There may be some others but the people listed above are the ones I know of from tracking the various developer lists. They also have an AMD e-mail address which suggests that they work for AMD.

SteamOS Gains An AMD Preview Graphics Driver
9 Jan 2014 at 2:46 am UTC

Hamish is right. The open source AMD drivers are a long way ahead of the open source Nvidia drivers. These benchmarks show just how big of a difference there is.

http://www.phoronix.com/scan.php?page=article&item=21way_thanksgiving_gpus&num=1 [External Link]

Also, AMD employee about 6-7 people to work on the open driver. These employees work on kernel, mesa, llvm and glamor among other components. Nvidia I think only have one or two people that do some kernel side work for the Tegra chips but no work on the mesa (3D) side. If anyone is looking to buy an AMD card, note that the RadeonSI driver is only now starting to get mature enough to use. I am running xorg edgers on Mint 16 with a HD7770 and games are starting to work ok. You really need llvm 3.4, Mesa 10+ and probably best to have Kernel 3.13 onwards. These will all be in Ubuntu 14.04/Mint 17 and probably most other distros being released in the next few months.
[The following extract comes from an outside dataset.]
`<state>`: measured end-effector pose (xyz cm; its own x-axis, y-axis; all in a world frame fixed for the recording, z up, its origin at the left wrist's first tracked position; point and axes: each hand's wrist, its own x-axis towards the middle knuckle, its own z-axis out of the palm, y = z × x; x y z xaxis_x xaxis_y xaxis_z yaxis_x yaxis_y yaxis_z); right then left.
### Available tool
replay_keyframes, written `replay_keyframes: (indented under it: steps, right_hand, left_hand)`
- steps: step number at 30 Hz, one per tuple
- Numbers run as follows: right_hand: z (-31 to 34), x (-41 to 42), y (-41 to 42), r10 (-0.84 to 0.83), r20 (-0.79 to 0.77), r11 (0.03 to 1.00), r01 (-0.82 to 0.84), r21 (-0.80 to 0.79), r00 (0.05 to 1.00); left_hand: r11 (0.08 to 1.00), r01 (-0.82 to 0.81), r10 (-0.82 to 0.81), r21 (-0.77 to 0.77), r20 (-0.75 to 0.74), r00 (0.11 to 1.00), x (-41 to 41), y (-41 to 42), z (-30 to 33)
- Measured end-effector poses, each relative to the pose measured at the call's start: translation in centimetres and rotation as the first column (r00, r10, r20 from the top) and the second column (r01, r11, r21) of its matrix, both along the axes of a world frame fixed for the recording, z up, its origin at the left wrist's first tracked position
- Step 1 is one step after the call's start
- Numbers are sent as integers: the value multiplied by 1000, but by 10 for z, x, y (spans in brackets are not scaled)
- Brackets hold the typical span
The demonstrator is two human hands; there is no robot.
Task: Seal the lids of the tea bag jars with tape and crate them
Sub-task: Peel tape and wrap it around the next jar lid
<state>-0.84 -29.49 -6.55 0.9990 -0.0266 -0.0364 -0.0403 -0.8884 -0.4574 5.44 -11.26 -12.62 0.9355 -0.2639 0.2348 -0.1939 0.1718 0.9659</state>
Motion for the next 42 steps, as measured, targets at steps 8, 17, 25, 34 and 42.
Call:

Also, the git pull was just sent from AMD for Linux Kernel 3.14 which enables dynamic power management by default on the R9 290/R9 290X among other changes and improvements. Link below.

http://lists.freedesktop.org/archives/dri-devel/2014-January/051516.html [External Link]

How Does Left 4 Dead 2 Perform On Ubuntu 13.04 Compared To Windows 8?
23 Sep 2013 at 3:18 pm UTC

I can give some info on how the open source AMD drivers are doing with this game. I have an AMD HD5670 running LFD2 on Medium settings (it's not a powerful card) with Mesa 9.2 in Mint 15 and I get fairly smooth game play. I never use the proprietary AMD drivers as they usually give me problems with certain games and only offer slightly better performance...for now. With AMD releasing open source code for UVD and dynamic power management I really wouldn't recommend the proprietary AMD drivers going forward.

Also, the open drivers have played pretty much every game (Killing Floor, Mark of the Ninja, TF2, LFD2, Awesomenauts) I have thrown at them without any problems with the exception of Oil Rush which requires OpenGL 3.2 (open drivers are at OpenGL 3.1 at the moment).